You might use another array storing these positions:
unsigned int* positions = calloc(n + 1, sizeof(unsigned int));
// need to initialise all positions to 1 yet:
for(unsigned int i = 1; i <= n; ++i)
{
positions[i] = 1;
}
I reserved a dummy element so that we can use the same indices...
You can now count up last position from 1 to n, and when reaching n there, you increment next position, restarting with current from 1 – just the same way as you increment numbers in decimal, hexadecimal or octal system: 1999 + 1 = 2000 (zero based in this case...).
for(;;)
{
for(unsigned int i = 1; i <= n; ++i)
{
placeQueen(B, n, i, positions[i]);
}
printBoard(B, n);
for(unsigned int i = 1; i <= n; ++i)
{
removeQueen(B, n, i, positions[i]);
}
for(unsigned int i = 1; i <= n; ++i)
{
if(++positions[i] <= n)
// break incrementing if we are in between the numbers:
// 1424 will get 1431 (with last position updated already before)
goto CONTINUE;
positions[i] = 1;
}
// we completed the entire positions list, i. e. we reset very
// last position to 1 again (comparable to an overflow: 4444 got 1111)
// so we are done -> exit main loop:
break;
CONTINUE: (void)0;
}
It's untested code, so you might find a bug in, but it should clearly illustrate the idea. It's the naive aproach, always placing the queens and removing them again.

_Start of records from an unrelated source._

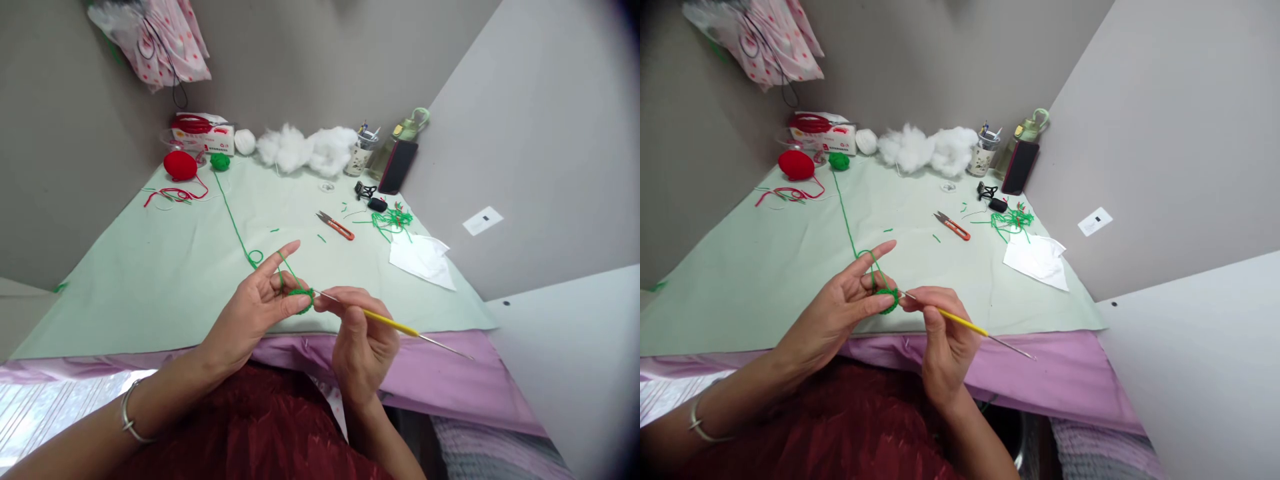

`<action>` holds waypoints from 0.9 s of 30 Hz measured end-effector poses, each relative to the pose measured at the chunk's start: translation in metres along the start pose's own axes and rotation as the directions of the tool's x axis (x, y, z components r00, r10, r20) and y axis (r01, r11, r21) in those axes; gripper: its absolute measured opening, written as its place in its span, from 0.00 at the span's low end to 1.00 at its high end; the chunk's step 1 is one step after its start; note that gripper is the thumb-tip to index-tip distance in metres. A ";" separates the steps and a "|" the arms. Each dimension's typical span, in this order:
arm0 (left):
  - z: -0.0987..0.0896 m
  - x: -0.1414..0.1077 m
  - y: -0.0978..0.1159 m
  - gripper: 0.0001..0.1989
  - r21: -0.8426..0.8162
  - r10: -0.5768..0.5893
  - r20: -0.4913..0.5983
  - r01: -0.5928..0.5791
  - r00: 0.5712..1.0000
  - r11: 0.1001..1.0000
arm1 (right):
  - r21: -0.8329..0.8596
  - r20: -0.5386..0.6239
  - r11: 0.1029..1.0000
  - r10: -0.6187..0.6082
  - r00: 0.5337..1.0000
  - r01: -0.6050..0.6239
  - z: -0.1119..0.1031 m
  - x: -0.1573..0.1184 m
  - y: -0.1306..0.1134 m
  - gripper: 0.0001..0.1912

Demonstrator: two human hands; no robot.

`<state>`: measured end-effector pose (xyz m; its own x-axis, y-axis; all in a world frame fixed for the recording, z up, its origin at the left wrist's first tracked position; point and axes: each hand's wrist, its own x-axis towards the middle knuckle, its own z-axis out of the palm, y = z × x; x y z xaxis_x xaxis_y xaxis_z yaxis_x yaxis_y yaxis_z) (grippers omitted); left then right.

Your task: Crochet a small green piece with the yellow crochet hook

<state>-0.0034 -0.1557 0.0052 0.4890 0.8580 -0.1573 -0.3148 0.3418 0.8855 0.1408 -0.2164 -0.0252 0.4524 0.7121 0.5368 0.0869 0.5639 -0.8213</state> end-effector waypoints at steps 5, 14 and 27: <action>-0.001 0.001 0.001 0.50 0.010 0.006 -0.008 -0.006 1.000 1.000 | 0.016 -0.007 0.999 0.040 0.999 -0.040 -0.001 0.000 -0.001 0.10; -0.001 0.002 0.001 0.49 -0.002 -0.017 0.007 0.017 1.000 1.000 | 0.022 -0.018 0.998 0.061 0.998 -0.061 0.000 -0.001 -0.001 0.10; 0.000 0.000 0.004 0.41 0.026 -0.010 -0.009 0.010 1.000 1.000 | -0.010 -0.117 0.998 0.059 0.991 -0.061 -0.003 0.006 -0.004 0.11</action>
<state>-0.0048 -0.1537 0.0088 0.4849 0.8579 -0.1701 -0.2888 0.3406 0.8947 0.1462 -0.2160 -0.0193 0.5572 0.6905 0.4612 0.0678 0.5157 -0.8541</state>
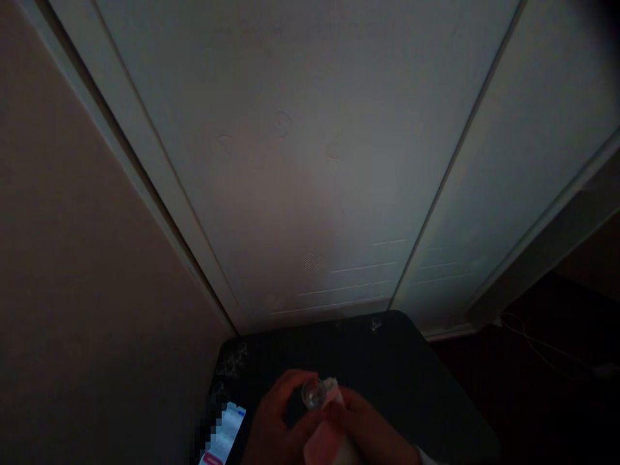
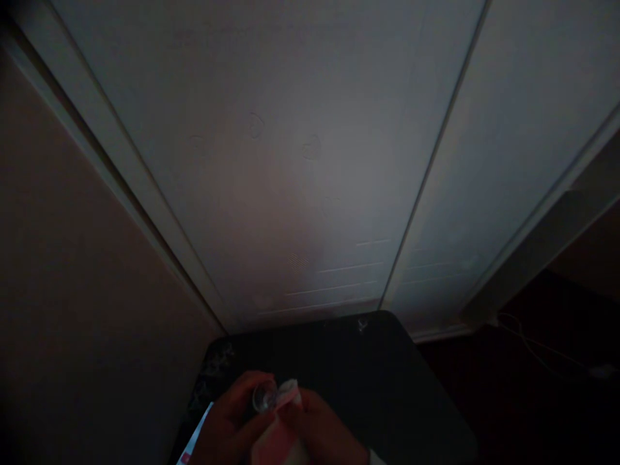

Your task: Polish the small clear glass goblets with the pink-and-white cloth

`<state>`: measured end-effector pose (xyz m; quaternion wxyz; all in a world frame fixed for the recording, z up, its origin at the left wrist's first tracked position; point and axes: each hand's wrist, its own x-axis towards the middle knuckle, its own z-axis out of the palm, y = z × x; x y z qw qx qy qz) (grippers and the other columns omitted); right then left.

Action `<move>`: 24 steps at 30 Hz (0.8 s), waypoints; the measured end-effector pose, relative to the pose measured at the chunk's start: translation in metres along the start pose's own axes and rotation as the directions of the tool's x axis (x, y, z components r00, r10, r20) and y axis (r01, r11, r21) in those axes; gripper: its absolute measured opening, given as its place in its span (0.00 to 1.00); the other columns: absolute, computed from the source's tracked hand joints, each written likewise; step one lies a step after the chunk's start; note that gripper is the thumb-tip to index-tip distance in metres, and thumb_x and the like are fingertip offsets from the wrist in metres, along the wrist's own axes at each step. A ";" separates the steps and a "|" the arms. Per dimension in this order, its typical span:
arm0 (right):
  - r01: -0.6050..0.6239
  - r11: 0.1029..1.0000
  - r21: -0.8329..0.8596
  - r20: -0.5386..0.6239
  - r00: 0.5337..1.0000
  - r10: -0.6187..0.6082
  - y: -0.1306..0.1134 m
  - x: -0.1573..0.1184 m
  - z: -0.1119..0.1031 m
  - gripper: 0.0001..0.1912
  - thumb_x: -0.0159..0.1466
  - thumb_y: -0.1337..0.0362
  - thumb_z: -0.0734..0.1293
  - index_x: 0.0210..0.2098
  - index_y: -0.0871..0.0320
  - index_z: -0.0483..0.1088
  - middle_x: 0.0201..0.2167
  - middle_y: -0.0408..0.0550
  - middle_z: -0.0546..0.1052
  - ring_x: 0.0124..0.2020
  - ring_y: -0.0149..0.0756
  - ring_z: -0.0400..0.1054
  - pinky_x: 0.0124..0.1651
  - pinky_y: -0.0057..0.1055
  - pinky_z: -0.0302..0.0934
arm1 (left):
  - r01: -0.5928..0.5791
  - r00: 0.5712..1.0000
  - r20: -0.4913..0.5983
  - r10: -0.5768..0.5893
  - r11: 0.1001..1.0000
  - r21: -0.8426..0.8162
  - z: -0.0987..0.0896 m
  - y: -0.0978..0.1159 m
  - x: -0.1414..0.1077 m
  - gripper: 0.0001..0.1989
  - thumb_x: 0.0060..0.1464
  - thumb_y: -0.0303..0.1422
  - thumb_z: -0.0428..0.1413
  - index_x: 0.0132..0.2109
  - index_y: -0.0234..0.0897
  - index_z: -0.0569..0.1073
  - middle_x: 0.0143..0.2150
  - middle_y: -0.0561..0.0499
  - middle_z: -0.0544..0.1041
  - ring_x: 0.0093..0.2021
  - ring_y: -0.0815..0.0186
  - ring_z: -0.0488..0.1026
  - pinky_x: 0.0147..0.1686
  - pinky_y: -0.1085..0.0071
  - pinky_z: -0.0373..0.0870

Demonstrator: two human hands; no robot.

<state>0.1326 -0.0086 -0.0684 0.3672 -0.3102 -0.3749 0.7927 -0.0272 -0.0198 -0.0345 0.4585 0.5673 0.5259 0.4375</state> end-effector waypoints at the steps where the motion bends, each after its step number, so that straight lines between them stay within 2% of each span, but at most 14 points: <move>1: -0.009 1.000 0.020 -0.017 1.000 0.010 0.001 0.000 0.000 0.22 0.47 0.48 0.74 0.29 0.62 0.74 0.22 0.43 0.73 0.26 0.32 0.67 0.35 0.28 0.59 | 0.030 1.000 0.008 -0.030 0.999 -0.027 0.001 0.000 0.000 0.16 0.44 0.35 0.62 0.44 0.40 0.78 0.43 0.45 0.79 0.44 0.56 0.76 0.48 0.63 0.71; 3: -0.014 0.998 0.069 -0.046 0.999 0.017 0.002 0.000 0.001 0.21 0.46 0.49 0.75 0.28 0.62 0.74 0.22 0.43 0.73 0.26 0.32 0.68 0.35 0.28 0.60 | 0.093 0.995 0.029 -0.091 0.992 -0.081 0.003 -0.002 -0.001 0.18 0.45 0.36 0.62 0.46 0.39 0.78 0.44 0.44 0.80 0.45 0.55 0.76 0.48 0.62 0.71; 6: 0.011 0.993 0.115 -0.031 1.000 -0.007 0.005 0.000 0.002 0.21 0.47 0.50 0.74 0.30 0.62 0.74 0.23 0.45 0.75 0.29 0.36 0.70 0.39 0.32 0.61 | 0.150 0.988 0.056 -0.143 0.977 -0.149 0.005 -0.008 -0.003 0.21 0.45 0.39 0.63 0.48 0.38 0.77 0.48 0.41 0.79 0.48 0.53 0.75 0.50 0.60 0.70; 9: 0.022 0.995 0.095 -0.042 0.999 -0.018 0.008 -0.002 -0.001 0.22 0.47 0.49 0.74 0.31 0.62 0.75 0.26 0.49 0.76 0.32 0.40 0.72 0.43 0.37 0.62 | 0.196 0.981 0.052 -0.189 0.955 -0.224 0.005 -0.011 -0.003 0.24 0.45 0.42 0.63 0.49 0.37 0.77 0.50 0.41 0.78 0.49 0.53 0.74 0.50 0.60 0.70; 13: 0.000 0.998 -0.070 -0.225 0.974 -0.016 0.013 -0.005 -0.013 0.28 0.46 0.41 0.72 0.32 0.61 0.75 0.27 0.51 0.77 0.35 0.45 0.71 0.43 0.41 0.63 | 0.199 0.972 -0.048 -0.231 0.911 -0.361 0.005 -0.010 0.001 0.28 0.43 0.45 0.64 0.50 0.37 0.73 0.42 0.45 0.81 0.43 0.58 0.77 0.44 0.65 0.72; 15: 0.025 0.991 -0.133 -0.300 0.952 -0.064 0.015 -0.006 -0.019 0.32 0.44 0.37 0.70 0.33 0.60 0.76 0.28 0.53 0.77 0.36 0.48 0.71 0.42 0.42 0.64 | 0.151 0.973 -0.109 -0.204 0.917 -0.368 0.006 -0.008 0.001 0.24 0.42 0.44 0.64 0.46 0.38 0.72 0.37 0.49 0.81 0.38 0.60 0.78 0.39 0.68 0.72; 17: 0.058 0.983 -0.173 -0.298 0.948 -0.109 0.014 -0.007 -0.022 0.34 0.44 0.35 0.68 0.33 0.59 0.76 0.28 0.53 0.77 0.35 0.49 0.71 0.40 0.42 0.65 | 0.102 0.977 -0.156 -0.146 0.960 -0.260 0.008 -0.006 0.000 0.17 0.43 0.40 0.64 0.40 0.38 0.73 0.33 0.51 0.81 0.35 0.61 0.78 0.37 0.69 0.72; 20: 0.107 0.970 -0.219 -0.230 0.960 -0.158 0.009 -0.008 -0.019 0.30 0.49 0.38 0.67 0.34 0.60 0.75 0.29 0.52 0.77 0.33 0.45 0.70 0.38 0.40 0.66 | 0.026 0.986 -0.163 -0.019 0.999 0.039 0.009 -0.003 -0.003 0.08 0.46 0.35 0.61 0.36 0.39 0.76 0.34 0.50 0.81 0.37 0.60 0.77 0.38 0.69 0.71; 22: 0.183 0.955 -0.233 -0.171 0.959 -0.225 0.004 -0.008 -0.013 0.26 0.51 0.44 0.70 0.39 0.59 0.74 0.32 0.50 0.77 0.35 0.43 0.70 0.40 0.39 0.65 | -0.049 0.995 -0.076 0.062 0.984 0.172 0.009 -0.002 -0.003 0.07 0.47 0.31 0.59 0.37 0.41 0.78 0.36 0.49 0.81 0.39 0.59 0.76 0.41 0.70 0.71; 24: 0.272 0.933 -0.238 -0.120 0.944 -0.306 0.000 -0.007 -0.008 0.23 0.50 0.54 0.72 0.43 0.57 0.72 0.35 0.49 0.76 0.37 0.42 0.70 0.42 0.37 0.64 | -0.130 0.992 0.032 0.126 0.968 0.214 0.007 -0.001 -0.002 0.09 0.48 0.29 0.59 0.38 0.44 0.79 0.38 0.49 0.80 0.39 0.59 0.76 0.41 0.70 0.72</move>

You can do it a bit cleverer, though: place all queens at positions 1 initially and only move the queens if you really need:
for(unsigned int i = 1; i <= n; ++i)
{
positions[i] = 1;
placeQueen(B, n, i, 1);
}
for(;;)
{
printBoard(B, n);
for(unsigned int i = 1; i <= n; ++i)
{
removeQueen(B, n, i, positions[i]);
++positions[i]
if(++positions[i] <= n)
{
placeQueen(B, n, i, positions[i]);
goto CONTINUE;
}
placeQueen(B, n, i, 1);
positions[i] = 1;
}
break;
CONTINUE: (void)0;
}
// cleaning up the board again:
for(unsigned int i = 1; i <= n; ++i)
{
removeQueen(B, n, i, 1);
}
Again, untested...
You might discover that now the queens move within first row first, different to your recursive approach before. If that disturbs you, you can count down from n to 1 while incrementing the positions and you get original order back...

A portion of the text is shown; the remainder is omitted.